This week, for the seventh summer in a row, a lively group of teens from the Coeur d’Alene reservation came to WSU Pullman to learn about themselves and think about their futures.  The following article, “Young tribal members find a sense of self at weeklong workshop,” is reprinted with permission from the Moscow-Pullman Daily News.

By Christina Lords, staff writer
June 10, 2011

Joy. Laughter. Happiness.

Leadership campers Kianna Peone and Tillie Torpey
Campers Kianna Peone, left, and Tillie Torpey. Photo by Geoff Crimmins

These are Kaila Wakan’s self described gifts – gifts she’s learned she can share with family members, classmates, her community and beyond.

Wakan is one of about 50 participants in the seventh annual Coeur d’Alene Tribe Leadership Development Camp, taking place this week at the Washington State University Pullman campus.

This is her fifth year at the workshop.

“This helps me be a better role model for my younger brothers and sisters,” she said. “Some of the kids at my school do drugs and things like that … some of them are my friends. I care for them. I want to help them. This helps me do that.”

The workshop has a different theme each year to build upon the last, said camp organizer Paula Groves Price, an associate professor in the College of Education. Any students ages 13-17 who live on the Coeur d’Alene Reservation can participate.

About 50 students take part each year.

The workshops employ a more holistic approach to educating children patterned in part after elements in the Native American medicine wheel, focusing on physical, spiritual, emotional and mental health, Price said.

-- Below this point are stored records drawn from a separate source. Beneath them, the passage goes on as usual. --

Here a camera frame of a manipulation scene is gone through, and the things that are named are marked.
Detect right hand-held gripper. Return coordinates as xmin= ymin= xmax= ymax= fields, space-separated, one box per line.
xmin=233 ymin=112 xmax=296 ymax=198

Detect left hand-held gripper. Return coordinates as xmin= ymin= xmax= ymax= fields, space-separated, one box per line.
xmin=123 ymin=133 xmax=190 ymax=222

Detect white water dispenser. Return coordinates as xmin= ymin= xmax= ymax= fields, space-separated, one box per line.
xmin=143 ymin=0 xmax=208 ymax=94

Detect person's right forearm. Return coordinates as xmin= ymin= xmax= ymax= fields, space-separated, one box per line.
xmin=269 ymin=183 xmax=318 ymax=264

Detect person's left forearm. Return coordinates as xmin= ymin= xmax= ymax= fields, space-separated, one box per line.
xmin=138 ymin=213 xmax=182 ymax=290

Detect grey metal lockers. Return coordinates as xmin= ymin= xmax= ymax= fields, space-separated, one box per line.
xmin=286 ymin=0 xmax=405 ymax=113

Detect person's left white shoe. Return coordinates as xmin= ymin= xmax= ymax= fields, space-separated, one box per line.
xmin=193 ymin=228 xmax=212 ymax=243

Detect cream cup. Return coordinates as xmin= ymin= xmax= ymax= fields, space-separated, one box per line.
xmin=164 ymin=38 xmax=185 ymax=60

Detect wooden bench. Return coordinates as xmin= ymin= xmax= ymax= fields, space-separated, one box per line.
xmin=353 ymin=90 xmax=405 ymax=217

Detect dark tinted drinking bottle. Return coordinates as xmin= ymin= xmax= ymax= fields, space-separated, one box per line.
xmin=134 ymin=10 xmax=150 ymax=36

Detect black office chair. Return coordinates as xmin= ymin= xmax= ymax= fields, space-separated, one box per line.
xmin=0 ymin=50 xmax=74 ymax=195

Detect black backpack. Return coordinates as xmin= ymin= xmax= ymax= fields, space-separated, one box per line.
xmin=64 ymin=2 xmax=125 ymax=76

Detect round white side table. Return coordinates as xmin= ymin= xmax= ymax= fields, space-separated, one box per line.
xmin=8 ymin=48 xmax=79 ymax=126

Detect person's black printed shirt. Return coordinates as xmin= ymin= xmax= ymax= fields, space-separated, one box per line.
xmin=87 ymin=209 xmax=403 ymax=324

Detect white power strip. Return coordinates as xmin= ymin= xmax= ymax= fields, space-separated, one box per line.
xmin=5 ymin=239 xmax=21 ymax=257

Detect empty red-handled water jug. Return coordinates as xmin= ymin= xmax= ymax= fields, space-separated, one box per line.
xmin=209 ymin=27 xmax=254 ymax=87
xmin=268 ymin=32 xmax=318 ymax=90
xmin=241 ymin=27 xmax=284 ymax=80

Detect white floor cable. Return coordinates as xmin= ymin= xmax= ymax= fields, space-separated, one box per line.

“Our aim is to really help students think about who they are, to think about their identities on multiple levels,” she said. “It’s important for them to understand a positive sense of self.”

Students sometimes feel an internal conflict about identifying who they are because of cultures past and present, Price said. Some identify themselves by their traditional, historical culture and some identify more generationally in a modern sense, Price said.

“They’re developing mentally, trying to figure who they are now and who they are going to become,” Price said. “We’re just trying to help them through that process.”

The workshops aim to help the students find a balance between the two, she said.

The camp utilizes different learning methods or abstract activities to get the students to start to analyze issues on a broader scale, such as their age, gender and identity. Those activities also lead students to start thinking about their purpose or future, and those strengths can then be applied to a specific field of study, going to college and eventually earning a degree, Price said.

Place-based education gets the students to think about they spaces they occupy and how they interact with others and their surrounding environment, she said.

This year’s theater workshops encourage students to physically act out ideas and themes while using the entire body because that kind of learning typically helps the students remember more from the lessons, Price said.

Developing all senses – not just those usually related to academics – helps students make a more meaningful connection with the material, she said.

Sports and other games are used as team building exercises throughout the week, and students are encouraged to write, draw or create other art to detail what they’ve learned at the workshops in a personalized journal.